LSTM Time Series Forecasting

Recurrent Neural Network (RNN) is a type of deep learning model that is commonly used for processing sequential data, such as natural language processing, and time series prediction. We chose LSTM networks to help us make predictions on the time duration of a foreground window, because LSTM can effectively capture short-term and long-term dependencies in sequential data.

Before we implement the LSTM, we first need to do feature engineering and transform the data into a condition which is ready to use for the LSTM model. Firstly, we extracted the time and categorized it to hour, minute, day, month. Then, we encoded the application names and added it to the dataframe. Lastly, we added the time duration of each foreground window into the dataframe.

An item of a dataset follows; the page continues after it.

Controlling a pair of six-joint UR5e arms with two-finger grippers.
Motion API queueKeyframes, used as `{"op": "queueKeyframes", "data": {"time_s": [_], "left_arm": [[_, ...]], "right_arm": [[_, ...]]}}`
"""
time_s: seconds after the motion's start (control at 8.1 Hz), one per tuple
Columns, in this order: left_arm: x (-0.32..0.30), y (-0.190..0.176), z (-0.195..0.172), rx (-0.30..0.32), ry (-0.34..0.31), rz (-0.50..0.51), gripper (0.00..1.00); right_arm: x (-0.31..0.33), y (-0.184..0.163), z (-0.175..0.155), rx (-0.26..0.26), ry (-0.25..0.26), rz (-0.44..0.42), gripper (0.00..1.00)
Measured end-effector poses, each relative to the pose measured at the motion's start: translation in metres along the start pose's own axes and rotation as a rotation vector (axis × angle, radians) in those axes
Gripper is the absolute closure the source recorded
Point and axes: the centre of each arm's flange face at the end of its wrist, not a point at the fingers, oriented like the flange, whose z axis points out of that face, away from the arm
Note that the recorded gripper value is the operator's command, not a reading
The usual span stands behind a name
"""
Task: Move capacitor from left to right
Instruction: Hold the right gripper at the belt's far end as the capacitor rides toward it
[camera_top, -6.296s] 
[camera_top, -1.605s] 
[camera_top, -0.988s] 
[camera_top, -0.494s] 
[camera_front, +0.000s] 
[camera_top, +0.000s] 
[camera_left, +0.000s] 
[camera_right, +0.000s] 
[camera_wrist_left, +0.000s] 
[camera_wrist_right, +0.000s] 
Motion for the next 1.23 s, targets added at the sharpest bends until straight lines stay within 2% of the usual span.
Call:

We scaled all the collected data with MinMaxScaler and one-hot encode, and used the scaled data to fit the model. We added 4 LSTM layers with 5, 10, 3, 10 units respectively following with a dropout layer. At the end, we added a dense layer with 1 unit because we wanted the model outputs to be one dimension after passing through all the LSTM layers. 

And to analyze the accuracy of the scaled true value and prediction, we implemented a threshold of 0.02 to check if the difference between predictions and true values are significant or not.​ With the threshold, we can successfully measure the difference between the predicted and true value, which then makes the accuracy up to 88.67%. Here is we plotting the true value with the prediction of the train data set and test data set.

Conclusion

With all these findings we developed from our entire project and all these high accuracy results of our prediction compared to the real value, we can now come back to the question we introduced in the beginning, can we now use the user’s data we collected, to build up an application prediction and recommendation system for the user? I believe that the answer will be yes. Within our project, we can already predict the user’s next possible applications with a relatively high accuracy, and also we can predict the duration of different applications. So if we combine these two models together, we can build up a system that opens and closes applications for the user, and the user will be more efficient during his working experience. And with more and more data having been collected, I believe the accuracy of the model will also increase a lot. From here, the next step we will focus on is to identify pop up windows for the user, such as all those harassment advertisements, or those pop-up windows installed with the application itself, and try to close them in advance before the user even notices them.